Task data:

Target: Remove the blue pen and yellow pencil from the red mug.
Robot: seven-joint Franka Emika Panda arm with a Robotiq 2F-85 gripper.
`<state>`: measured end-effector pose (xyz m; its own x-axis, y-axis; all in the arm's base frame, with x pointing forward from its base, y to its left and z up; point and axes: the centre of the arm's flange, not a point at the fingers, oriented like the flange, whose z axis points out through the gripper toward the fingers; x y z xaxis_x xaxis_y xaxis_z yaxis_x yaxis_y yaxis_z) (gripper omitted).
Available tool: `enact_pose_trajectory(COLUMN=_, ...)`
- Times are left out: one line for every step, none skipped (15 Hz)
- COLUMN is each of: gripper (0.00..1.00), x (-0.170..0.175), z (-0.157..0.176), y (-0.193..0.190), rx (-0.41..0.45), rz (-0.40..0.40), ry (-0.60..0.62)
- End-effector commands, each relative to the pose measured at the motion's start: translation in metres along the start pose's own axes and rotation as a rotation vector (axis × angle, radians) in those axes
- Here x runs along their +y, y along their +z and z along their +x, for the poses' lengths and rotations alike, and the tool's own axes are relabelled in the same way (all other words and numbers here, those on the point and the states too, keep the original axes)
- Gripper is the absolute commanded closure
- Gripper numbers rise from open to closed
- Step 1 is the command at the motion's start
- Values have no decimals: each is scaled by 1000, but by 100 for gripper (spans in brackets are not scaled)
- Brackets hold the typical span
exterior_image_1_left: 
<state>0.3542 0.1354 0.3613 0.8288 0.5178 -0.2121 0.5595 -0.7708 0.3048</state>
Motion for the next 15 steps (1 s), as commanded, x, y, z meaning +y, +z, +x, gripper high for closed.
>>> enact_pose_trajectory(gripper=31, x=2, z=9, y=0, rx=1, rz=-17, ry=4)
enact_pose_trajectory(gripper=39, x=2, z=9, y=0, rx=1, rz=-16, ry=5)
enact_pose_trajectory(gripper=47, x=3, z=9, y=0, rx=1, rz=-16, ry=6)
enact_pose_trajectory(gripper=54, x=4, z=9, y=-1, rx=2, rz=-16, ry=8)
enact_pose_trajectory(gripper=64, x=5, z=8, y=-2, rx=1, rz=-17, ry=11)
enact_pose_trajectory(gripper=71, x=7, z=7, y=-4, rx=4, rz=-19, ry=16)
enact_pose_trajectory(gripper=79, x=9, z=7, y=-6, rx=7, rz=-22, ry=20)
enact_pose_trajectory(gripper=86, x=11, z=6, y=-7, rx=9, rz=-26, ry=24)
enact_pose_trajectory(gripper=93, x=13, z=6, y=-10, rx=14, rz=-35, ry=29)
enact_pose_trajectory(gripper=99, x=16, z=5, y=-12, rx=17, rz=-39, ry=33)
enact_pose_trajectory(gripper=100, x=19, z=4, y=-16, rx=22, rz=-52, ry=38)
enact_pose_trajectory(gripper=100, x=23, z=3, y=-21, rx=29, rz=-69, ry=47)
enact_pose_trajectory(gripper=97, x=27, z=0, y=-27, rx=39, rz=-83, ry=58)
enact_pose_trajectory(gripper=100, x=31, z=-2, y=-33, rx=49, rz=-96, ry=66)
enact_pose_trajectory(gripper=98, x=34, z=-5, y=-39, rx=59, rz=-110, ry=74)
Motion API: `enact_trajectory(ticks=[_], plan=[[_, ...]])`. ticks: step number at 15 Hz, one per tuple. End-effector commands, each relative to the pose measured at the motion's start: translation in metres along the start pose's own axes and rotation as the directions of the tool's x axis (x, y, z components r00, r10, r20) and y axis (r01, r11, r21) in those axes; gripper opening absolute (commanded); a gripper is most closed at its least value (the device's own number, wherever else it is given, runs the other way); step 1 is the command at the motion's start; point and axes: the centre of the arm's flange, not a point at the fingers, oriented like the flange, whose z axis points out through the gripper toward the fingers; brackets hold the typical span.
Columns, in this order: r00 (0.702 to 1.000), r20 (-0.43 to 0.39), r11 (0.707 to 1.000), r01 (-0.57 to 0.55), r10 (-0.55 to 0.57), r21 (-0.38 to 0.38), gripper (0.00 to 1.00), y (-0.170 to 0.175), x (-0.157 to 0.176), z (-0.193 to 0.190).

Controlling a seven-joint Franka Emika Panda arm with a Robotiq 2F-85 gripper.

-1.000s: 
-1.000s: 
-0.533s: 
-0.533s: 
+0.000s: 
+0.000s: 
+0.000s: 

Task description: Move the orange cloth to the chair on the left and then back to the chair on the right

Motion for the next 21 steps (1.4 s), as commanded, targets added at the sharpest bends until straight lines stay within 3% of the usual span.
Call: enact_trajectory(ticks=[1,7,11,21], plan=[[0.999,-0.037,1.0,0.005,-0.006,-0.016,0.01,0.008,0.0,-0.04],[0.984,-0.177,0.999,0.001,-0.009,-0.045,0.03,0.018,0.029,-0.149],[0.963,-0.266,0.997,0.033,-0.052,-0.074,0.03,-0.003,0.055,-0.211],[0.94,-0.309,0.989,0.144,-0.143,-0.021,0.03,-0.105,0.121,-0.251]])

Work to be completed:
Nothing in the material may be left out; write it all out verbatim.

Task answer:
Target: Remove the blue pen and yellow pencil from the red mug.
Robot: seven-joint Franka Emika Panda arm with a Robotiq 2F-85 gripper.
`<state>`: measured end-effector pose (xyz m; its own x-axis, y-axis; all in the arm's base frame, with x pointing forward from its base, y to its left and z up; point and axes: the centre of the arm's flange, not a point at the fingers, oriented like the flange, whose z axis points out through the gripper toward the fingers; x y z xaxis_x xaxis_y xaxis_z yaxis_x yaxis_y yaxis_z) (gripper omitted).
Available tool: `enact_pose_trajectory(COLUMN=_, ...)`
- Times are left out: one line for every step, none skipped (15 Hz)
- COLUMN is each of: gripper (0.00..1.00), x (-0.170..0.175), z (-0.157..0.176), y (-0.193..0.190), rx (-0.41..0.45), rz (-0.40..0.40), ry (-0.60..0.62)
- End-effector commands, each relative to the pose measured at the motion's start: translation in metres along the start pose's own axes and rotation as a rotation vector (axis × angle, radians) in those axes
- Here x runs along their +y, y along their +z and z along their +x, for the poses' lengths and rotations alike, and the tool's own axes are relabelled in the same way (all other words and numbers here, those on the point and the states too, keep the original axes)
- Gripper is the absolute commanded closure
- Gripper numbers rise from open to closed
- Step 1 is the command at the motion's start
- Values have no decimals: each is scaled by 1000, but by 100 for gripper (spans in brackets are not scaled)
- Brackets hold the typical span
exterior_image_1_left: 
<state>0.3542 0.1354 0.3613 0.8288 0.5178 -0.2121 0.5595 -0.7708 0.3048</state>
Motion for the next 15 steps (1 s), as commanded, x, y, z meaning +y, +z, +x, gripper high for closed.
>>> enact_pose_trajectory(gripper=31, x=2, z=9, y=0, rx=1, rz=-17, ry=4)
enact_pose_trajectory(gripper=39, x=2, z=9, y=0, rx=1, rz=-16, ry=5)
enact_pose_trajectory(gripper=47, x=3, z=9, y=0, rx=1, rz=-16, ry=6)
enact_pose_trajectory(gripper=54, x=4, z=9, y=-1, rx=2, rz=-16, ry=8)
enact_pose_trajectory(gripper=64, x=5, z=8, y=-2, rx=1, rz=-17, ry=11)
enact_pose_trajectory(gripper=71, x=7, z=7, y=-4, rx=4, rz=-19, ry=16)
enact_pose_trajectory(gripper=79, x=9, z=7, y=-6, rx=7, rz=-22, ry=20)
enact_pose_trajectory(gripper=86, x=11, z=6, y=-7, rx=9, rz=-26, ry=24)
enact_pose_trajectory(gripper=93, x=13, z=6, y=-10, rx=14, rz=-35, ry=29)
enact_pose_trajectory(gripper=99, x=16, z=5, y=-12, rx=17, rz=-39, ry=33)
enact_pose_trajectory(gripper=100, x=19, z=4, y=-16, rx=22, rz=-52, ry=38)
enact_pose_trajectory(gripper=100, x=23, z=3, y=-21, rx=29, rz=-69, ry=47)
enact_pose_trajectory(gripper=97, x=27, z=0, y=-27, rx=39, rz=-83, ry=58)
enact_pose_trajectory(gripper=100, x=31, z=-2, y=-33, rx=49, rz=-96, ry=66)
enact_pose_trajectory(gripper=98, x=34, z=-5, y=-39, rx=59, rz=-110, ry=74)
Motion API: `enact_trajectory(ticks=[_], plan=[[_, ...]])`. ticks: step number at 15 Hz, one per tuple. End-effector commands, each relative to the pose measured at the motion's start: translation in metres along the start pose's own axes and rotation as the directions of the tool's x axis (x, y, z components r00, r10, r20) and y axis (r01, r11, r21) in those axes; gripper opening absolute (commanded); a gripper is most closed at its least value (the device's own number, wherever else it is given, runs the other way); step 1 is the command at the motion's start; point and axes: the centre of the arm's flange, not a point at the fingers, oriented like the flange, whose z axis points out through the gripper toward the fingers; brackets hold the typical span.
Columns, in this order: r00 (0.702 to 1.000), r20 (-0.43 to 0.39), r11 (0.707 to 1.000), r01 (-0.57 to 0.55), r10 (-0.55 to 0.57), r21 (-0.38 to 0.38), gripper (0.00 to 1.00), y (-0.170 to 0.175), x (-0.157 to 0.176), z (-0.193 to 0.190).

Controlling a seven-joint Franka Emika Panda arm with a Robotiq 2F-85 gripper.

-1.000s: 
-1.000s: 
-0.533s: 
-0.533s: 
+0.000s: 
+0.000s: 
+0.000s: 

Task description: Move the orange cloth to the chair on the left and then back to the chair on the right

Motion for the next 21 steps (1.4 s), as commanded, targets added at the sharpest bends until straight lines stay within 3% of the usual span.
Call: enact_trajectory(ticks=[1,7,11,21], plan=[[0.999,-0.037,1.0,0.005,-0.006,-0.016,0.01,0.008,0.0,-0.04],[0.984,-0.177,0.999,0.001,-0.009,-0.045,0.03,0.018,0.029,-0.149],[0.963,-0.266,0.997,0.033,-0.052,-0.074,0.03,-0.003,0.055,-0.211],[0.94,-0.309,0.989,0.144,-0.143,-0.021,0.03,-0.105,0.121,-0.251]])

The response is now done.